Only certain lines below are wanted: those starting at the line containing "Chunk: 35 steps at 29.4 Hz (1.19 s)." and ending at the line containing "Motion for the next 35", both included, each retyped exactly.

*** Opening of Raw data ***

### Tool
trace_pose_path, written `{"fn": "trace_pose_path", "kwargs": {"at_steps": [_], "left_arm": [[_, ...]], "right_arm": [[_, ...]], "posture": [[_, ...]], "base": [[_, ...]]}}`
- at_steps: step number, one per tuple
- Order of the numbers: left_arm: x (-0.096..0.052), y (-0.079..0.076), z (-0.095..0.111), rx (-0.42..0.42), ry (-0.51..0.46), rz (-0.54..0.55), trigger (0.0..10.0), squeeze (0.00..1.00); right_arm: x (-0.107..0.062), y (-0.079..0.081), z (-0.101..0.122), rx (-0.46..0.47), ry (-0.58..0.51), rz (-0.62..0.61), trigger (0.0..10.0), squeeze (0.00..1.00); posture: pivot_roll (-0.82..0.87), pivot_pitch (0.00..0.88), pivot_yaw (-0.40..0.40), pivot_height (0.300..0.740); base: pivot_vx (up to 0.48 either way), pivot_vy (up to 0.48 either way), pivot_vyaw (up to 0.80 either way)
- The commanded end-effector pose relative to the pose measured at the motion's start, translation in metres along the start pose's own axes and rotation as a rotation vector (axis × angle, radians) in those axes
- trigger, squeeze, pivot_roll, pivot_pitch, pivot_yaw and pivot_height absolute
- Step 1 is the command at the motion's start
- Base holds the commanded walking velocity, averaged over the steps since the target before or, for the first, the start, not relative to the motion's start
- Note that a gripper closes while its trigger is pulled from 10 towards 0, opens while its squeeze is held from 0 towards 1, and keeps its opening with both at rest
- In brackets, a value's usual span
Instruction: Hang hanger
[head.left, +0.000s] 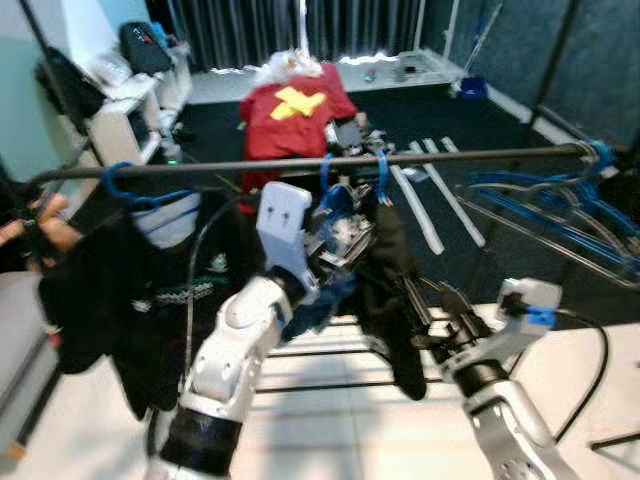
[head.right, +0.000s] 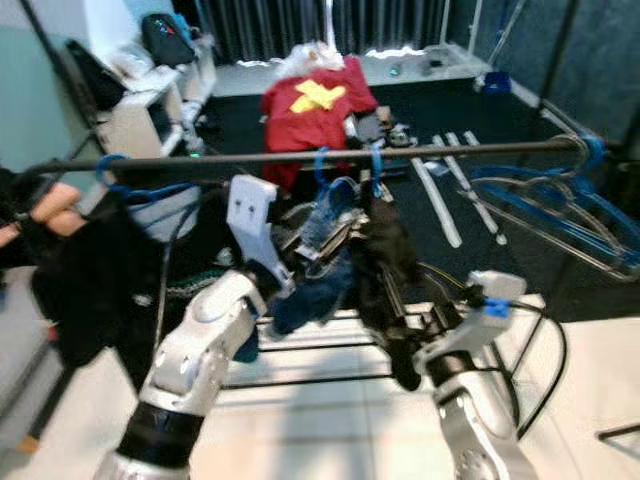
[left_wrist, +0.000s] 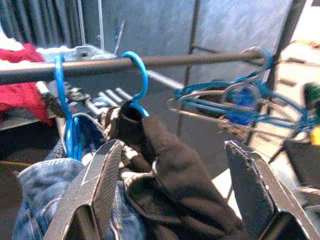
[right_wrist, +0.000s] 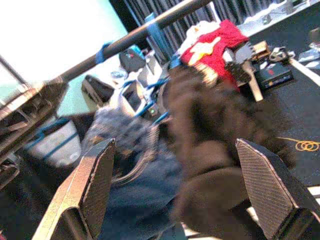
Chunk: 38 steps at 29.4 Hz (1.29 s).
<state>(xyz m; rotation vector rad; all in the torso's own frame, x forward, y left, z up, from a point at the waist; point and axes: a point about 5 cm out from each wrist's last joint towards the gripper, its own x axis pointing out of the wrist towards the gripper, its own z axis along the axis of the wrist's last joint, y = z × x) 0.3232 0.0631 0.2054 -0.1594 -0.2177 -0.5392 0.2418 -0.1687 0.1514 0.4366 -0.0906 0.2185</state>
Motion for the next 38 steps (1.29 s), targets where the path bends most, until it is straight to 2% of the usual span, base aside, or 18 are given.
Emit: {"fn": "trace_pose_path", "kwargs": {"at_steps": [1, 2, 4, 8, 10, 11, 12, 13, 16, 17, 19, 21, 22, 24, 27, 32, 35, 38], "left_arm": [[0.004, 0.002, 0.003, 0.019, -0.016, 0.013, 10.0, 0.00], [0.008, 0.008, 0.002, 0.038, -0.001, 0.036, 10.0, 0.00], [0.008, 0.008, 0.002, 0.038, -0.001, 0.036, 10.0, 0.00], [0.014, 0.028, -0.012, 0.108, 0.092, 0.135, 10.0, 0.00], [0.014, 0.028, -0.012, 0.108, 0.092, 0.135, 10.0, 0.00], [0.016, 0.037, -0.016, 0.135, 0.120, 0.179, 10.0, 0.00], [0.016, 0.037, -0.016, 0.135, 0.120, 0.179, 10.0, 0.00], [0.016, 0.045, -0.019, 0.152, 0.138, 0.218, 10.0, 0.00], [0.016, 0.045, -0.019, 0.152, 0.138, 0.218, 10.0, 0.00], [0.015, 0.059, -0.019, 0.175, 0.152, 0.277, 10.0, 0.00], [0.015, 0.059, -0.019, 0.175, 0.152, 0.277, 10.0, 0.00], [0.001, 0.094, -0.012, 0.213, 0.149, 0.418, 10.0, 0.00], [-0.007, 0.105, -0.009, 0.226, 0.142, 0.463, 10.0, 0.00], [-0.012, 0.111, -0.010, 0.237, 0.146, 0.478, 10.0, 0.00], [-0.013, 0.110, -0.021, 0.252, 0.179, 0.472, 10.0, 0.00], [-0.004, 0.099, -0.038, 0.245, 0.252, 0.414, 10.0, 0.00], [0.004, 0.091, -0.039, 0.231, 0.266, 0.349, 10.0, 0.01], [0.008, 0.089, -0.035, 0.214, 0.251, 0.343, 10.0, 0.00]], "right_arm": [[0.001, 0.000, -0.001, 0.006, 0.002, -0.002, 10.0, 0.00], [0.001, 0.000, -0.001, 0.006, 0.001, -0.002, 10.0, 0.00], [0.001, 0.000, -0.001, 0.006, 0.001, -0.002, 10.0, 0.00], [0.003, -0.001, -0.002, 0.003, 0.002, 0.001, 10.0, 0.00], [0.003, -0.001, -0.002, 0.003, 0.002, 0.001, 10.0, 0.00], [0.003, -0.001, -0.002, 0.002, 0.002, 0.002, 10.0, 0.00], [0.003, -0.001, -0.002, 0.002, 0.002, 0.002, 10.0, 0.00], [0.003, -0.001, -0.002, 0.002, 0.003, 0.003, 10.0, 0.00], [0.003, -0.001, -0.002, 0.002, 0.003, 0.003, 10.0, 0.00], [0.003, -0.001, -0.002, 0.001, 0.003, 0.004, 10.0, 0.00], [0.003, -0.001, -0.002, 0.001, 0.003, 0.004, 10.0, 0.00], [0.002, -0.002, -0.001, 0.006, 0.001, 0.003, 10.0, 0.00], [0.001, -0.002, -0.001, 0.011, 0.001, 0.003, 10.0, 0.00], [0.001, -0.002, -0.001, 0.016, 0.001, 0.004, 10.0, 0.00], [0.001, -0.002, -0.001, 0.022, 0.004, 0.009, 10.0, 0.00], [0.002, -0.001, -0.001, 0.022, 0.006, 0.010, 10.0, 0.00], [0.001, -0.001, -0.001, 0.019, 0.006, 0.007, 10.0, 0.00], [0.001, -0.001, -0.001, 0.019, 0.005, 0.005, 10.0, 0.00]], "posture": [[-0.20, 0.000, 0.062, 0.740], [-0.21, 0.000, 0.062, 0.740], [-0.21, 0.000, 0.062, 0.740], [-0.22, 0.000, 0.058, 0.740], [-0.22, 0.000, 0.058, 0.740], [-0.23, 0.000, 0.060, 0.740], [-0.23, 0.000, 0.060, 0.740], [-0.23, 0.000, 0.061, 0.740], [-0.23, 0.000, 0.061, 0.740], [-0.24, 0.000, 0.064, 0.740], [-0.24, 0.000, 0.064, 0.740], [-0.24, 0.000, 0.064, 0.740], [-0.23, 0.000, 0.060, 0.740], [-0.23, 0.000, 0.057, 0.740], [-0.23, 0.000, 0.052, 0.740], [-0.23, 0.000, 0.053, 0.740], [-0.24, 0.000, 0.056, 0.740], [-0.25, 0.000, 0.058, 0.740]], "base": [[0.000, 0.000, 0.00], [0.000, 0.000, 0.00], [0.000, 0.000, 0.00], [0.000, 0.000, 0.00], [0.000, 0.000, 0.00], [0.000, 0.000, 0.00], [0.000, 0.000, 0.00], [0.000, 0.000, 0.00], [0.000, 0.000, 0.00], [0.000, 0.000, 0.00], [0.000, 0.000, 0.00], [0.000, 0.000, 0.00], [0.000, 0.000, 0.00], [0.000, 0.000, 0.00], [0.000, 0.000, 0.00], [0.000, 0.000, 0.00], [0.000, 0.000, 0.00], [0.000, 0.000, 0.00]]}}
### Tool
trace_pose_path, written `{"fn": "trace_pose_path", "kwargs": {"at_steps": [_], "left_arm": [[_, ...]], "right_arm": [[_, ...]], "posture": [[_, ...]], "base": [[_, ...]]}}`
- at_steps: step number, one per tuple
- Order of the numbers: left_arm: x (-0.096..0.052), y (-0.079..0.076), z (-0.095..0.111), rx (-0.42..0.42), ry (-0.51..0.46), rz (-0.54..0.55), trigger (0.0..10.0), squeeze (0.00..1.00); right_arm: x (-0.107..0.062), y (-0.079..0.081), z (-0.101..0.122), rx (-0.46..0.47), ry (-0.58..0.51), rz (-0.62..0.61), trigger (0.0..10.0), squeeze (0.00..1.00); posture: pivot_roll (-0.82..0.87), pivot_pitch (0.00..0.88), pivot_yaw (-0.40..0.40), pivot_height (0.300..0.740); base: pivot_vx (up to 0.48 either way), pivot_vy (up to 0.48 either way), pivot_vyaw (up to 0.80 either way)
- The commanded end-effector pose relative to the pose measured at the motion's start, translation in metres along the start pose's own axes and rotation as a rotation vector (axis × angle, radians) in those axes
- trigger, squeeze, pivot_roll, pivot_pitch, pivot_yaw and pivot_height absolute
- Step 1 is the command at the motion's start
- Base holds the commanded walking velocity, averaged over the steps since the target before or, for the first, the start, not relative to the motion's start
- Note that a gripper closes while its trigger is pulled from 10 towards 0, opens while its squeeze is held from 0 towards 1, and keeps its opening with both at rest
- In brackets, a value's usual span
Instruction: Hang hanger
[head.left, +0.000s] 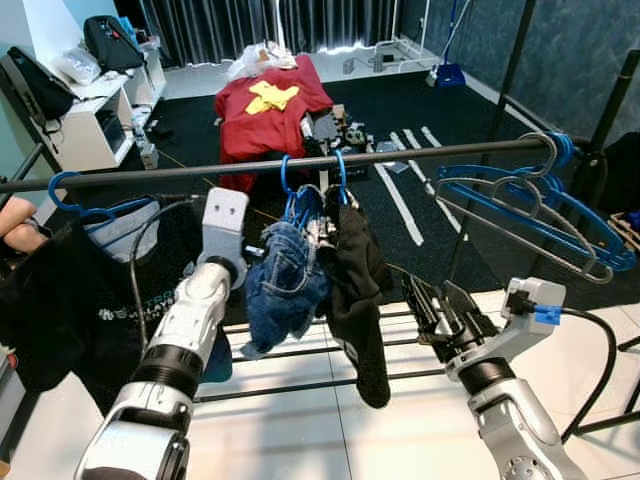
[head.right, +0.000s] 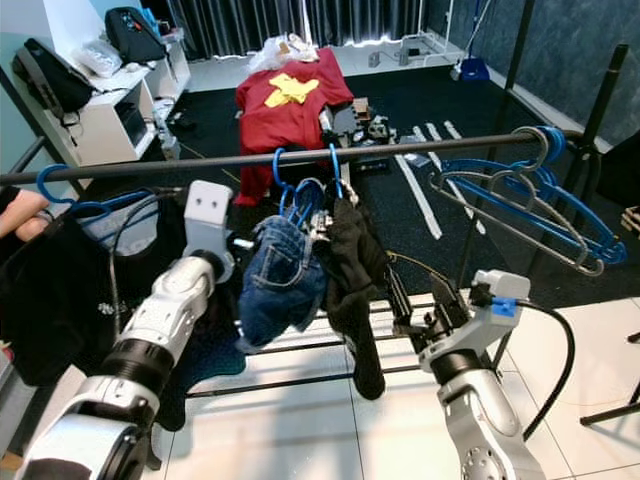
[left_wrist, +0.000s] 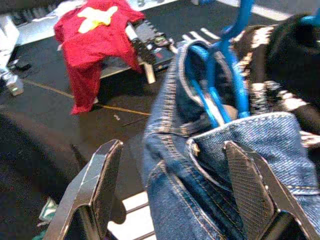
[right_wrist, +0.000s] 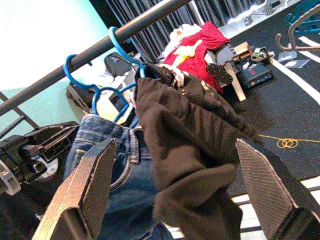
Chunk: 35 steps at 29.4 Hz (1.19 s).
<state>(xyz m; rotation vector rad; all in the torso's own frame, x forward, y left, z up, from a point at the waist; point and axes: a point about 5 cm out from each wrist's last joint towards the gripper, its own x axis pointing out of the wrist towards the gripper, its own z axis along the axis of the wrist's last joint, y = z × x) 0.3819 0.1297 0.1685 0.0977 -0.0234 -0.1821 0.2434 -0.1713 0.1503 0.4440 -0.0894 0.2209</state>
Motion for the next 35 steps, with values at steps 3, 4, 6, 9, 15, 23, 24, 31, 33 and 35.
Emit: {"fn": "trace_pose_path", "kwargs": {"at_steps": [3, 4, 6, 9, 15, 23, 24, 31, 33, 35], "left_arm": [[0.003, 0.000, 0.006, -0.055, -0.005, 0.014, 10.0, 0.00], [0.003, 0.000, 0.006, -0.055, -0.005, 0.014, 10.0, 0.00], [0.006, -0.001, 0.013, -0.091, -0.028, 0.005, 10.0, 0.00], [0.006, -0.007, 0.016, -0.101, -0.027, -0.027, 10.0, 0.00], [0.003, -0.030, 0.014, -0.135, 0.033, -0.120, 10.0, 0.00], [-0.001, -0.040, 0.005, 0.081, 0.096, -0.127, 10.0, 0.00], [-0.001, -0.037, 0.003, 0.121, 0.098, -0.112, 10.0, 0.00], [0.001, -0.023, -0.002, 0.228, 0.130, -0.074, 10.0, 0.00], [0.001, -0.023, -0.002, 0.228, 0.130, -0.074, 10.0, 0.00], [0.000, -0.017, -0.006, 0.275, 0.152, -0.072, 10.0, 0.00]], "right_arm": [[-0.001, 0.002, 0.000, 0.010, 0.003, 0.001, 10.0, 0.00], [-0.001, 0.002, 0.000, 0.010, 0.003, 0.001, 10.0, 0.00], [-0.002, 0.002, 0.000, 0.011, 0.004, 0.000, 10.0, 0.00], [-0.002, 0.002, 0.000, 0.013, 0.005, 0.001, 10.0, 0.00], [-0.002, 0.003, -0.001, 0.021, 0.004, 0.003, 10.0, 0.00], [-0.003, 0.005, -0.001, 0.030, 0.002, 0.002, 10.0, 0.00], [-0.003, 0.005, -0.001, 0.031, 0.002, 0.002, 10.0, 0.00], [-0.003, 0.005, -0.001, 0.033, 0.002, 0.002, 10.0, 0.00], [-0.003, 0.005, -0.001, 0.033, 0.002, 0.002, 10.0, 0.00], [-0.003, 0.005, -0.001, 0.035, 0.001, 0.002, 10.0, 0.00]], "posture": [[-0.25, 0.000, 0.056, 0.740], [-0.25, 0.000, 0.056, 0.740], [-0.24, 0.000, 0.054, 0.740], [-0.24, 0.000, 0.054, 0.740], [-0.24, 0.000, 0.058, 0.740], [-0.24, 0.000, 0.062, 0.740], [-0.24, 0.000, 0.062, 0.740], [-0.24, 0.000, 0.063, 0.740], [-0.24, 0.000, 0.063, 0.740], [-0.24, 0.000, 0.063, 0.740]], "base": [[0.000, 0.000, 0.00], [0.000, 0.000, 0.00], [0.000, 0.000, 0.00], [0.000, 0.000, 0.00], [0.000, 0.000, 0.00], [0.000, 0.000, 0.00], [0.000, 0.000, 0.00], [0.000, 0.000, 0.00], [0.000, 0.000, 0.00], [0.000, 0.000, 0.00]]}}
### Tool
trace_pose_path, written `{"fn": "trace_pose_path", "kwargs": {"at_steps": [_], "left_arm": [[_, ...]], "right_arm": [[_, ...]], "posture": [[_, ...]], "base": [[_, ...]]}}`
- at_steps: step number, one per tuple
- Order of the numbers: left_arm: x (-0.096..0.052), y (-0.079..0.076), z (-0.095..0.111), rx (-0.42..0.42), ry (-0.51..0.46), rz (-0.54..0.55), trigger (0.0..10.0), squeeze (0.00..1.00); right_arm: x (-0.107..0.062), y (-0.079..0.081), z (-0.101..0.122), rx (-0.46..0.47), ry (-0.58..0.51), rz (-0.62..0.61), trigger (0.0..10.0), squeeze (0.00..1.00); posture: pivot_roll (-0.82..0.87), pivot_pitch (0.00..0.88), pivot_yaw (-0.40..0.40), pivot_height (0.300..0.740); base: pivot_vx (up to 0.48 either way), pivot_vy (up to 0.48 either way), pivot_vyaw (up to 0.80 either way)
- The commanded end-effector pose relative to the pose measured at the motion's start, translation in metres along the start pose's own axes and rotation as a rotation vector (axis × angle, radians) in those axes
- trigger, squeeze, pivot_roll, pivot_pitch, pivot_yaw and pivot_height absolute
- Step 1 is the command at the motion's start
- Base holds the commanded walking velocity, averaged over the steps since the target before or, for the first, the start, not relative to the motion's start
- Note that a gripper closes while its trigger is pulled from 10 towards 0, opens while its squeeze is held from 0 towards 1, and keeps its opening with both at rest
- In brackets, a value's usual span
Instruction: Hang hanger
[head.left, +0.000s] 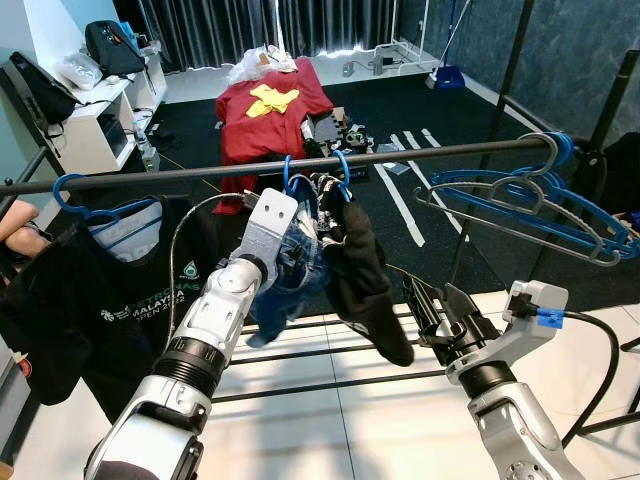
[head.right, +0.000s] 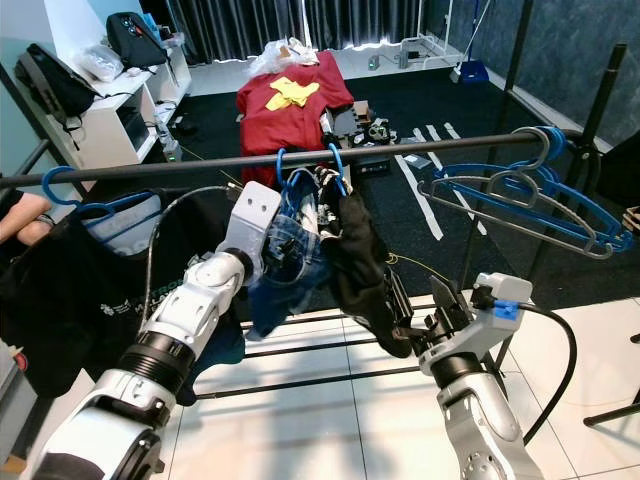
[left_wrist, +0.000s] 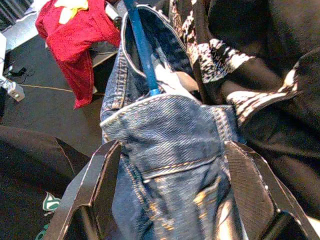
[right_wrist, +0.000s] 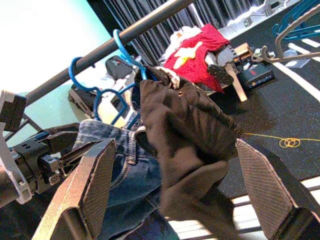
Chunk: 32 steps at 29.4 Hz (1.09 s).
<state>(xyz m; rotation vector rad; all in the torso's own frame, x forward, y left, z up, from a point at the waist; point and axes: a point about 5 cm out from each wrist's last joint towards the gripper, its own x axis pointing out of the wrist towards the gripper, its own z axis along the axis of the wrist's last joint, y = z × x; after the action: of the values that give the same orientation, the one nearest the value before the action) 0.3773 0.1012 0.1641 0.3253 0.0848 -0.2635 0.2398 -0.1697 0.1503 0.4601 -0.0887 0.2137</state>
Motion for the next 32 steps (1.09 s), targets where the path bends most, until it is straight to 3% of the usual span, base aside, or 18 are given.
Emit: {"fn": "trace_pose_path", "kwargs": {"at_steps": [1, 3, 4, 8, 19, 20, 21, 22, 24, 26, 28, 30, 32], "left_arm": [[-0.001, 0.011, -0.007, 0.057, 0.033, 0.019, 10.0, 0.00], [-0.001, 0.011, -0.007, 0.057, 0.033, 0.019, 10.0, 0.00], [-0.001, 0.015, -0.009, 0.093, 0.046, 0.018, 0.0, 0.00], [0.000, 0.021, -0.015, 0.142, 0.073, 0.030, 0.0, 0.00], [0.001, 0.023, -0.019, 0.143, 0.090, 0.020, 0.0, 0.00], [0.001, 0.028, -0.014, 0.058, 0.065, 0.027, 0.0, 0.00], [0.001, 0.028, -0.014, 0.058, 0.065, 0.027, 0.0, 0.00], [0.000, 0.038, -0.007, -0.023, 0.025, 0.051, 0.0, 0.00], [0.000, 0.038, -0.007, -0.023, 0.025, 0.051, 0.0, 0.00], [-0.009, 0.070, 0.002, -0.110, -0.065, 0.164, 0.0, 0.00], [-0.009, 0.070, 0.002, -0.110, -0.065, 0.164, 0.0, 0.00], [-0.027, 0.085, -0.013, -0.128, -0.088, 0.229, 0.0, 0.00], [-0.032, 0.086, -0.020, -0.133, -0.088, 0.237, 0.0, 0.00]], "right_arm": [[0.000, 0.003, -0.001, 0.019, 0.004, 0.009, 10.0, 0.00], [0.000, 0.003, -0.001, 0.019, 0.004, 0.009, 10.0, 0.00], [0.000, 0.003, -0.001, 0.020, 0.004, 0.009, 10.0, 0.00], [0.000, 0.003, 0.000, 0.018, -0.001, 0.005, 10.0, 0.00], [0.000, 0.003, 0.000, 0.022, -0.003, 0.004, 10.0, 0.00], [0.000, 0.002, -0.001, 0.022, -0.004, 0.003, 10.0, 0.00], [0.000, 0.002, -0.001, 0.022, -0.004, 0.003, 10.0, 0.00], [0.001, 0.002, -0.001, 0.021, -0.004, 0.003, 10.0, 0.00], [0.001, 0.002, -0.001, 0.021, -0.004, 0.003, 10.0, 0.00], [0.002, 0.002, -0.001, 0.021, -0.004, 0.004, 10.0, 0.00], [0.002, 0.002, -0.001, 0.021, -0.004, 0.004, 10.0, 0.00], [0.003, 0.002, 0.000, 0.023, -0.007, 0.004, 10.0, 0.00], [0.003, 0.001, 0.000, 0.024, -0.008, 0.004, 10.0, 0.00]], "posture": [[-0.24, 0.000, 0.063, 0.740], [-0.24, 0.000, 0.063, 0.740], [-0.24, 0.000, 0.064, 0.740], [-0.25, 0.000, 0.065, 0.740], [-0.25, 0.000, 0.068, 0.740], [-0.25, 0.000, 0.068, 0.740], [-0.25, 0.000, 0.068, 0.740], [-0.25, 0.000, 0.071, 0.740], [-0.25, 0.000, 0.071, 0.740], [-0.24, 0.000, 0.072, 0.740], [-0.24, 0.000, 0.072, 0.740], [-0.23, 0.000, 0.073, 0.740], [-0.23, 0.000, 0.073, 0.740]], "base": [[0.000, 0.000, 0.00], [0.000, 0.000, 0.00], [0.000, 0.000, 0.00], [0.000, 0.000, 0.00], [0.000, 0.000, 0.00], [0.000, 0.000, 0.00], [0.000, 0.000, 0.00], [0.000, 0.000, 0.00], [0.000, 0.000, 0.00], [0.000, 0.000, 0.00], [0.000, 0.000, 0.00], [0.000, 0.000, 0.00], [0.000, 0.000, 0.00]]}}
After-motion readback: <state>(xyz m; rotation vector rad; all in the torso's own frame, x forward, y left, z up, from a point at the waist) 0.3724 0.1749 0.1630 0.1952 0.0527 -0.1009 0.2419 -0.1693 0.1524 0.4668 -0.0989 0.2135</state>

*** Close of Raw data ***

**Exercise response**
Chunk: 35 steps at 29.4 Hz (1.19 s).
<state>(xyz m; rotation vector rad; all in the torso's own frame, x forward, y left, z up, from a point at the waist; point and axes: a point about 5 cm out from each wrist's last joint towards the gripper, its own x axis pointing out of the wrist towards the gripper, its own z axis along the axis of the wrist's last joint, y = z × x) 0.3819 0.1297 0.1685 0.0977 -0.0234 -0.1821 0.2434 -0.1713 0.1503 0.4440 -0.0894 0.2209</state>
Motion for the next 35 steps, with values at steps 3, 4, 6, 9, 15, 23, 24, 31, 33 and 35.

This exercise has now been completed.